I've been lying pretty low lately, doing research on some topics in a slightly different space (but at least obliquely SQL Server 2005 related). Came across a list of interesting student comments today, and I was back trying out (picking at?) one of my favorite spare-time topics to answer a question about. SQL Server 2005 metadata. The question was whether or not the INFORMATION_SCHEMA views were security-sensitive, and…of course they are. There are now (at least) 4 different ways to list the user tables in a database (all subject to security) and they are:
select * from sysobjects where type = 'U'
select * from sys.objects where type = 'U'
select * from sys.tables — I always wanted a systables in earlier versions
select * from INFORMATION_SCHEMA.tables where TABLE_TYPE = 'BASE_TABLE'
The Dec CTP closed the last loophole; using system procedures like sp_help is now permission sensitive.
But what if you WANT a user to be able to list all of the tables in the database? The “smallest“ permission you can give a user is VIEW DEFINITION privilege on a specific object. As an example, if I had a user named 'fred' that I wanted to 'see' the authors table, I would give:
grant view definition on object::authors to 'fred'
A specific resource is called a securable. Securables exist in a hierarchy. So although there's no straightforward way to give VIEW DEFINITION on all of the tables (that I can see) in a specific schema or database in a single statement, I could give a user access to all of the objects (Table, View, Function, Procedure, Queue, Type, Rule, Default, Synonym, Aggregate, XML Schema Collection) in a particular schema with this one statement.
grant view definition on schema::dbo to 'fred' — all in dbo schema
grant view definition on database::dbo to 'fred' — all in the database
Note the VIEW DEFINITION is the “smallest“ permission; it gives a user permission to see that an object exists without being able to see the data.
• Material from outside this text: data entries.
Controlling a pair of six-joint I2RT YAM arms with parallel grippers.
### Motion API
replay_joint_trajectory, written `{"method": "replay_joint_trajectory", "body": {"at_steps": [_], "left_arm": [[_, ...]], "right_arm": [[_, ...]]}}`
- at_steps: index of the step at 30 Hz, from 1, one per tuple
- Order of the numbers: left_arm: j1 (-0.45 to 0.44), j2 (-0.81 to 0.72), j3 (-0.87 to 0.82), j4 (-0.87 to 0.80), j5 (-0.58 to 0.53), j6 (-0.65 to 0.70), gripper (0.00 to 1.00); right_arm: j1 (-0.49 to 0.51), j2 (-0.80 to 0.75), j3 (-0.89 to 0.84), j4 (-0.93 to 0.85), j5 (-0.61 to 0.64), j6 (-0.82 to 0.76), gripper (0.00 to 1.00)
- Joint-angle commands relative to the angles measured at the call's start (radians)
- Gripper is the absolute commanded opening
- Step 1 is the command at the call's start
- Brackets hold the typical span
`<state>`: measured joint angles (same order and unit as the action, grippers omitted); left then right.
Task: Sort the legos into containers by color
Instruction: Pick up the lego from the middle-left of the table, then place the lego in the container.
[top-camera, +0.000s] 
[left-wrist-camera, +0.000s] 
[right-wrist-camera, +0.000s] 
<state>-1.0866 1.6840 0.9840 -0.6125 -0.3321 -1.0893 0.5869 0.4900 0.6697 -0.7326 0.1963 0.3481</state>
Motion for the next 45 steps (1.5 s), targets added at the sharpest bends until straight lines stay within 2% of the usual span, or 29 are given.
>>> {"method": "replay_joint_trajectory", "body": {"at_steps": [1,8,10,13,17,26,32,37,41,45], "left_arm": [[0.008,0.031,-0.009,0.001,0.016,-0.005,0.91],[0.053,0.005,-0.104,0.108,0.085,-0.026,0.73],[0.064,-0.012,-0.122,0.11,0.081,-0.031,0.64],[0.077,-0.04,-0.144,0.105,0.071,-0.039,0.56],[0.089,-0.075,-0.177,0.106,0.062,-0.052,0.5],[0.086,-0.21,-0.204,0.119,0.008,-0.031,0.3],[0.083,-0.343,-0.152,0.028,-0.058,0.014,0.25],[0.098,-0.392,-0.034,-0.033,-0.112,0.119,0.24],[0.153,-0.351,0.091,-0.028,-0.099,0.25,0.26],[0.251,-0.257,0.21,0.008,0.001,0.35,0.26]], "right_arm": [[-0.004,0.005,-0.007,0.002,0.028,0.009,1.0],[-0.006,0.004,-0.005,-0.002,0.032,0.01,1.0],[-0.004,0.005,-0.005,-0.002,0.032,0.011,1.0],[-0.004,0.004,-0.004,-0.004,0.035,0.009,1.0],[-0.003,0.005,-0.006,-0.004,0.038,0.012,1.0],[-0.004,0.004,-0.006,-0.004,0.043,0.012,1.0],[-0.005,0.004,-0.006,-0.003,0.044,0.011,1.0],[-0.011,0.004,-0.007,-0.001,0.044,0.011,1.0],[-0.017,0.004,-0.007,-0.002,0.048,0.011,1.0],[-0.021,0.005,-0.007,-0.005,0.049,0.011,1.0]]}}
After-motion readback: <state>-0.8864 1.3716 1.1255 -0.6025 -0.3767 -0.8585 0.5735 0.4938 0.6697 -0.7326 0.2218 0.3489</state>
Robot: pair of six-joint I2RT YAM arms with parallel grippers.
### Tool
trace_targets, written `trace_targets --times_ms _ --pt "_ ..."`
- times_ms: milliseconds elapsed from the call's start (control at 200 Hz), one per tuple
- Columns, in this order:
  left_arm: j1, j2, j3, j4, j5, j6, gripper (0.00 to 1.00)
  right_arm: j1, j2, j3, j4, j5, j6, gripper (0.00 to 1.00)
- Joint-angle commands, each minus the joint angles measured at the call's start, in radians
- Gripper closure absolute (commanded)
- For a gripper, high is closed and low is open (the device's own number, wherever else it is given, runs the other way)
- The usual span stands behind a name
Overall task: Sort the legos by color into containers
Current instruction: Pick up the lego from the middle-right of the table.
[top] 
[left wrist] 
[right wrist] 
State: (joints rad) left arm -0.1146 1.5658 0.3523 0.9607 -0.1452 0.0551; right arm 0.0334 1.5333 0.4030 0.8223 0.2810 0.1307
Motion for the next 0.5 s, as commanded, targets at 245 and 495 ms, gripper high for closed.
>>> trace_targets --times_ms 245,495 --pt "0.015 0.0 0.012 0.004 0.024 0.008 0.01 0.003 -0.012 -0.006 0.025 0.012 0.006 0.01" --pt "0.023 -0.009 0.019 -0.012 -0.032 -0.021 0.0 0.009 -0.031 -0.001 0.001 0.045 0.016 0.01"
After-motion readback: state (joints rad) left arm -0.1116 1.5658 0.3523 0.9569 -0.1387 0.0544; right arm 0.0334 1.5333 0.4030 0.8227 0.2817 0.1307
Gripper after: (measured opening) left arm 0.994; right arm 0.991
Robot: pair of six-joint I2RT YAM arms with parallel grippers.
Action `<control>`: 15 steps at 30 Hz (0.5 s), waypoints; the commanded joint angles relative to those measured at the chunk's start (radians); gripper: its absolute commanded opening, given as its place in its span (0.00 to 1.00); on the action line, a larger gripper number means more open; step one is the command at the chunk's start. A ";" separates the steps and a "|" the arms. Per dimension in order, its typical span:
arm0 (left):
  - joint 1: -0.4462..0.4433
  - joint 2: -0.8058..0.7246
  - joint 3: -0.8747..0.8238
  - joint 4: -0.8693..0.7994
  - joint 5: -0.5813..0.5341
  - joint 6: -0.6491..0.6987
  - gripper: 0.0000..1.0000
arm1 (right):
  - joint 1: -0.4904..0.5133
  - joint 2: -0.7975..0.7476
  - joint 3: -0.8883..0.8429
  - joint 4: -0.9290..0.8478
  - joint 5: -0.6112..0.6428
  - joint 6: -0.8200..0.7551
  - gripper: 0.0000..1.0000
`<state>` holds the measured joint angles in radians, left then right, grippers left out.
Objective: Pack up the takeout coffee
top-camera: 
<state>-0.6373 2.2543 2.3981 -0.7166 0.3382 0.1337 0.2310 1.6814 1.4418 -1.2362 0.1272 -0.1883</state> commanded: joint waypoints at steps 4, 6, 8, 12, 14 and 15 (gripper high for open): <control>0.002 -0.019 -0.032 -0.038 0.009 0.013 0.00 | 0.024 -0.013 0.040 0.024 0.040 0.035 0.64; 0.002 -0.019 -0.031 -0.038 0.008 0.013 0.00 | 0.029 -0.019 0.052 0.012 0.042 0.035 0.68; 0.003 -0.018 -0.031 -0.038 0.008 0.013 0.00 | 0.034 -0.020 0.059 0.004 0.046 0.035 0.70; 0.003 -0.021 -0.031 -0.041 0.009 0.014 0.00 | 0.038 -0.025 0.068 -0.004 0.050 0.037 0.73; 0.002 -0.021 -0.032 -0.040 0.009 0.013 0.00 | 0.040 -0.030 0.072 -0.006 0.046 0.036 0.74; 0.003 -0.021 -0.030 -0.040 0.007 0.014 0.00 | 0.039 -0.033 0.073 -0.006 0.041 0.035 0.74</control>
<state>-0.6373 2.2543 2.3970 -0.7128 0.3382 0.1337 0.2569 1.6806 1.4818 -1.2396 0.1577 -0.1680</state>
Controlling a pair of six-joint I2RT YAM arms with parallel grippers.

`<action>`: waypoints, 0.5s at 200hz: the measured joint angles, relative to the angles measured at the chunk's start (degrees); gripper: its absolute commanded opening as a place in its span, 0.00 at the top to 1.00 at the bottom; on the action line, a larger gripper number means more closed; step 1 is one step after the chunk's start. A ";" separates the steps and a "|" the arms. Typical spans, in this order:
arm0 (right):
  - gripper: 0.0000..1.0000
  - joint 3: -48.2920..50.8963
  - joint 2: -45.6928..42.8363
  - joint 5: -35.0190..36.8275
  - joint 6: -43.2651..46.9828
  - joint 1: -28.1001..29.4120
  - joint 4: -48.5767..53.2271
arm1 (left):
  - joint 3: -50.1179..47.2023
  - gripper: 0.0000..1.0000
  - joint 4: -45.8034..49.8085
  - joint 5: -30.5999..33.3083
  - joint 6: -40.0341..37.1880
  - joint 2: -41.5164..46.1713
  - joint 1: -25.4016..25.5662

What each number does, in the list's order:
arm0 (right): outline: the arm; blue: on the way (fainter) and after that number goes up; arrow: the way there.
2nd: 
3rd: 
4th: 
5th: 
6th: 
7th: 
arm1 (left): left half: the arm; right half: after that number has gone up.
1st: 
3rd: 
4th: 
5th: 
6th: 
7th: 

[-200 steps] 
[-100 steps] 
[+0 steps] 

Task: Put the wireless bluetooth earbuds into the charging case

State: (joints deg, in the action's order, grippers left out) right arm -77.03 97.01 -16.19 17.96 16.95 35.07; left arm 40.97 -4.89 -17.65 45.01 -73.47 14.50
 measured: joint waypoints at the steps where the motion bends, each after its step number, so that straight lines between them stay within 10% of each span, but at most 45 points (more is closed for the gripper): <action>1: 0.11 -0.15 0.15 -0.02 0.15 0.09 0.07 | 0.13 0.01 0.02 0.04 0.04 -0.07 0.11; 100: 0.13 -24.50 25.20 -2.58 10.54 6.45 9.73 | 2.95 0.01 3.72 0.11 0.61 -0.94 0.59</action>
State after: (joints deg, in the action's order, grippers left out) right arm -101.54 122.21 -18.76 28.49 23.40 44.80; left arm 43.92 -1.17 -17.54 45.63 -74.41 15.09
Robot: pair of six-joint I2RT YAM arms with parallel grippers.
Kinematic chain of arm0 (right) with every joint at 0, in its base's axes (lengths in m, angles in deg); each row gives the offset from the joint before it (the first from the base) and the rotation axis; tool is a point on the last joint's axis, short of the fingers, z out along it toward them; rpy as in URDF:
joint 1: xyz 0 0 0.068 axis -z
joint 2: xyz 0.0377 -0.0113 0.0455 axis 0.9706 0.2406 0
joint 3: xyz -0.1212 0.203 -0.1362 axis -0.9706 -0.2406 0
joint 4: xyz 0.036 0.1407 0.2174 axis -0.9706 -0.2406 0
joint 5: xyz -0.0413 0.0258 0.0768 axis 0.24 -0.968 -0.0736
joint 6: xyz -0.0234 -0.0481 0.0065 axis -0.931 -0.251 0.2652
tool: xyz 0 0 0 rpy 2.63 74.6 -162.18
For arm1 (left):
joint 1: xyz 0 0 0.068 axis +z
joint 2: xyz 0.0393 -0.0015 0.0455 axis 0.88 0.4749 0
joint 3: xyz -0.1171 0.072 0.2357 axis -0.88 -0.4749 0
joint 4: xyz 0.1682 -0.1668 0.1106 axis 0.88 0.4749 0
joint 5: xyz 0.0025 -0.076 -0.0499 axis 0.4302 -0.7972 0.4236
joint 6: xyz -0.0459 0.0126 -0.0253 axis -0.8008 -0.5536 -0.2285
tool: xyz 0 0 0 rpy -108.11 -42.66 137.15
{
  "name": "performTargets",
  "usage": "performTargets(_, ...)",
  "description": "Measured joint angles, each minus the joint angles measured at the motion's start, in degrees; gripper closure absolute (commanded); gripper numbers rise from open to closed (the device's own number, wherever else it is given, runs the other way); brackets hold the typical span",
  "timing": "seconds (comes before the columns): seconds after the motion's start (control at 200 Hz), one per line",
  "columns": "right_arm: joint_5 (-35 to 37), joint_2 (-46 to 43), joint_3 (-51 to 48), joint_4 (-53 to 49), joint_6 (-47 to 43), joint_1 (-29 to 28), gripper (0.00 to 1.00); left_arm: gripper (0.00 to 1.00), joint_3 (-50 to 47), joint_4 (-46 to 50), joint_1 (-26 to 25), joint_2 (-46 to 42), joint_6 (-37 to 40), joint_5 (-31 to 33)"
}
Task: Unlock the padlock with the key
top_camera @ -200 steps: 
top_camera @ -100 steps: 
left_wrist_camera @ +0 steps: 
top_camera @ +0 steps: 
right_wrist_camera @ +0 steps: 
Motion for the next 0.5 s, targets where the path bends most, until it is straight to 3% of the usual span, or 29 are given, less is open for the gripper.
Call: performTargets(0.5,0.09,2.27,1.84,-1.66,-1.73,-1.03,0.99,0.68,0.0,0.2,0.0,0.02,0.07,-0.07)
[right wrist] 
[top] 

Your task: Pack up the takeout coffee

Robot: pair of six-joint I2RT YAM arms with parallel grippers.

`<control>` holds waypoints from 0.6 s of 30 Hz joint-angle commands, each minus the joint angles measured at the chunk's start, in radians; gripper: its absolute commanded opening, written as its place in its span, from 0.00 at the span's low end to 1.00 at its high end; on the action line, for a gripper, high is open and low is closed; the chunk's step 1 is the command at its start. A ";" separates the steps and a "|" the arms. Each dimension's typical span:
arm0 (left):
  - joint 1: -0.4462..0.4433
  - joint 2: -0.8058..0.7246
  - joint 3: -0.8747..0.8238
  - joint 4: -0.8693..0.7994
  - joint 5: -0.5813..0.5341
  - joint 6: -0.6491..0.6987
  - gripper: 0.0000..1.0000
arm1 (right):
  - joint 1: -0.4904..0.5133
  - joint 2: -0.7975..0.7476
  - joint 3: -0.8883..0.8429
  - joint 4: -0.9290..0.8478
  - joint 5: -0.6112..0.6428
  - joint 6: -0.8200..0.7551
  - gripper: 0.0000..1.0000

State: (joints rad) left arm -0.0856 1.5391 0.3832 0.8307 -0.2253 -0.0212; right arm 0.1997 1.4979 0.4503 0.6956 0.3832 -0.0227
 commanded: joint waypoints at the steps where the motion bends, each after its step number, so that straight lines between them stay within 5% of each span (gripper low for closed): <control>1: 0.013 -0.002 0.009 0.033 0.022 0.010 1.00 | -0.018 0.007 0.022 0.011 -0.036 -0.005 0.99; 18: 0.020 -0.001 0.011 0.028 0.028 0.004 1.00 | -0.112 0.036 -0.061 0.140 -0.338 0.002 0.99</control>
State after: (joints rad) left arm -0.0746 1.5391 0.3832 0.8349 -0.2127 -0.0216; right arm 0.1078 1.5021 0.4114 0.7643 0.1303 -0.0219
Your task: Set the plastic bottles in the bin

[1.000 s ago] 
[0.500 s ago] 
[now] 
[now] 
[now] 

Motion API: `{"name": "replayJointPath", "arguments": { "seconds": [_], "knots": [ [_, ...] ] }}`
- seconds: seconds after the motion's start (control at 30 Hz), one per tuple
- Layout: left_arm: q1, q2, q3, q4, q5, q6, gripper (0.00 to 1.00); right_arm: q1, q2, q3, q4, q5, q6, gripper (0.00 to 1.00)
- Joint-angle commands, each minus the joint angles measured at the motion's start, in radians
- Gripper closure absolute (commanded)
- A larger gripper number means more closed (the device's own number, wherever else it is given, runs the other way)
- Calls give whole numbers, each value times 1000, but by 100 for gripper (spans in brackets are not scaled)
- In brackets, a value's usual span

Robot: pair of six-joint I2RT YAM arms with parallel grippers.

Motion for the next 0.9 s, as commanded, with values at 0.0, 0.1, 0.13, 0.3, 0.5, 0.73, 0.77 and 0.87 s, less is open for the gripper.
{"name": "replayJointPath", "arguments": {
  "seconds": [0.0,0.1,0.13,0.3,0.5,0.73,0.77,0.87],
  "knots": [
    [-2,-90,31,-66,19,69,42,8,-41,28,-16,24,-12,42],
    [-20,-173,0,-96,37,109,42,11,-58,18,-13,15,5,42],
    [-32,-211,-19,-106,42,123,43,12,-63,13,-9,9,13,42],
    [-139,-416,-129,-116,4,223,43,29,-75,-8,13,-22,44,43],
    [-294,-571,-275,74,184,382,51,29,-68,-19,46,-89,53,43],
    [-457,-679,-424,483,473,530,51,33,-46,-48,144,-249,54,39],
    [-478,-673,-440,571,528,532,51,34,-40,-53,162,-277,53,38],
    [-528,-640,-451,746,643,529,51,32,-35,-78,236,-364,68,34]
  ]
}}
For fred's case, “select * from authors“ would still fail. Giving SELECT also gives view definition privilege, so if you can SELECT against an object, it also shows up in your metadata list. Makes perfect sense. You can tell I'm liking the new metadata views…and the new “all permissions grantable“ concept. Wait until the first user calls up and asks “where did all of the tables in my dropdown list go?“.